Model Repository¶

A model repository is a directory that exists on the host machine where the server container is running and it holds the models you want to serve and their associated metadata in a standard structure.

Single models¶

The directory structure for the model repository for a single model is:

/
├─ model_a/
│  ├─ 1/
│  │  ├─ <model>
│  ├─ <config>
├─ model_b/
|  ...

The model name, model_a in this template, must be unique among the models loaded on a particular server. This name is used to name the endpoint used to make inference requests to. Under this directory, there must be a directory named 1/ containing the model file itself and a TOML file describing the configuration. The model file can have an arbitrary name and the file extension depends on the type of the model. This file, <config> in this template, can have any name though config.toml is suggested and will be used in this documentation. You can also use .pbtxt format files for single models as well. The configuration file contains metadata for the model. Consider this example of an MNIST TensorFlow model:

name = "mnist"
platform = "tensorflow_graphdef"

[[inputs]]
name = "images_in"
datatype = "FP32"
shape = [28, 28, 1]

[[outputs]]
name = "flatten/Reshape"
datatype = "FP32"
shape = [10]

The name must match the name of the model directory, i.e. model_a. The platform identifies the type of the model and determines the file extension of the model file. The supported platforms are:

Platform	Model file extension
`tensorflow_graphdef`	`.pb`
`pytorch_torchscript`	`.pt`
`vitis_xmodel`	`.xmodel`
`onnx_onnxv1`	`.onnx`
`migraphx_mxr`	`.mxr`
`amdinfer_cpp`	`.so`

The inputs and outputs define the list of input and output tensors for the model. The names of the tensors may be significant if the platform needs them to perform inference.
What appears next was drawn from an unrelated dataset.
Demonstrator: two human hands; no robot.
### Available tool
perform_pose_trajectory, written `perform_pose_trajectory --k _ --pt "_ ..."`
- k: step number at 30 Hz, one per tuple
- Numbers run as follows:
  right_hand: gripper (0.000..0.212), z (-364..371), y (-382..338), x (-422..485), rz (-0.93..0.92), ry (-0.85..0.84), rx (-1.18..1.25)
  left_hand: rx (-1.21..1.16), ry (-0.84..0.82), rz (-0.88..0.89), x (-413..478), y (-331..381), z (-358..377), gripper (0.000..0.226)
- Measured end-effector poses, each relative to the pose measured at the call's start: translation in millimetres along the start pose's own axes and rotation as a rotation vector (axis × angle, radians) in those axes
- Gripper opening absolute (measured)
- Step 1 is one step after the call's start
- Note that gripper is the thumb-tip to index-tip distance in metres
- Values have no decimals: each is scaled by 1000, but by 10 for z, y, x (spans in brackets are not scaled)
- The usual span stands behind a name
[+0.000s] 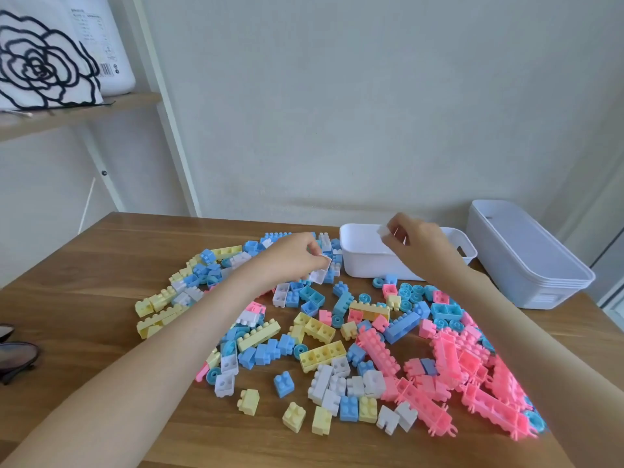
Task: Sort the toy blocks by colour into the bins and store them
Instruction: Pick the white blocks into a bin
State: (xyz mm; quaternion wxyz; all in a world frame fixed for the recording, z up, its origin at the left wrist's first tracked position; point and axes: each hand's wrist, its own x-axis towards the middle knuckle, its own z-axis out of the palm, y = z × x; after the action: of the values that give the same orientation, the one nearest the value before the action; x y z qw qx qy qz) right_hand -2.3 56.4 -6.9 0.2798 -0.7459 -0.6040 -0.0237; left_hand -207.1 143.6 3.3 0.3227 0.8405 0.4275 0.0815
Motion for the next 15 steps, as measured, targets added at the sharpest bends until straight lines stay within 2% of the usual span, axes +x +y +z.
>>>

The equivalent configuration file as a .pbtxt file would be:

name: "mnist"
platform: "tensorflow_graphdef"
inputs [
    {
        name: "images_in"
        datatype: "FP32"
        shape: [28, 28, 1]
    }
]
outputs [
    {
        name: "flatten/Reshape"
        datatype: "FP32"
        shape: [10]
    }
]

While the inference server will accept a configuration file in this format, note that TOML files take priority if both are present and this format does not support defining ensembles.

Ensembles¶

With ensembles, the “model” actually consists of a set of models. The directory structure for the model repository for ensembles is:

/
├─ model_a/
│  ├─ 1/
│  │  ├─ <model_0>
│  │  ├─ <model_1>
│  │  ├─ ...
│  ├─ <config>
├─ model_b/
|  ...

As a concrete example, consider a three stage ensemble:

cplusplus backend executing a base64_decode model: receive a base64-encoded JPEG image and decode it to an RGB array
cplusplus backend executing a invert_image model: invert every pixel in the input RGB image
cplusplus backend executing a base64_encode model: convert the input RGB image to JPEG, base64-encode it and send it back to client

This ensemble uses the cplusplus backend for each stage with different models. The configuration file for this ensemble could be:

[[models]]
name = "invert_image"
platform = "amdinfer_cpp"
id = "base64_decode.so"

[[models.inputs]]
name = "image_in"
datatype = "STRING"
shape = [1048576]
id = ""

[[models.outputs]]
name = "image_out"
datatype = "INT8"
shape = [1080, 1920, 3]
id = "preprocessed_image"

[[models]]
name = "execute"
platform = "amdinfer_cpp"
id = "invert_image.so"

[[models.inputs]]
name = "image_in"
datatype = "INT8"
shape = [1080, 1920, 3]
id = "preprocessed_image"

[[models.outputs]]
name = "image_out"
datatype = "INT8"
shape = [1080, 1920, 3]
id = "inverted_image"

[[models]]
name = "invert_image_postprocess"
platform = "amdinfer_cpp"
id = "base64_encode.so"

[[models.inputs]]
name = "image_in"
datatype = "INT8"
shape = [1080, 1920, 3]
id = "inverted_image"

[[models.outputs]]
name = "image_out"
datatype = "STRING"
shape = [1048576]
id = ""

This single configuration file lists multiple models reflecting the multiple model files that are in the repository. Each model in the ensemble is marked with [[models]] and has a name and platform just like single models. As before, the name is used to define the endpoint. For chains, the first model’s name should match the name of the parent directory because this is the endpoint that will be used to send requests to the whole ensemble. Each model also has an ID field that should be the name of the model file corresponding to this stage of the ensemble because the 1/ directory will contain multiple model files.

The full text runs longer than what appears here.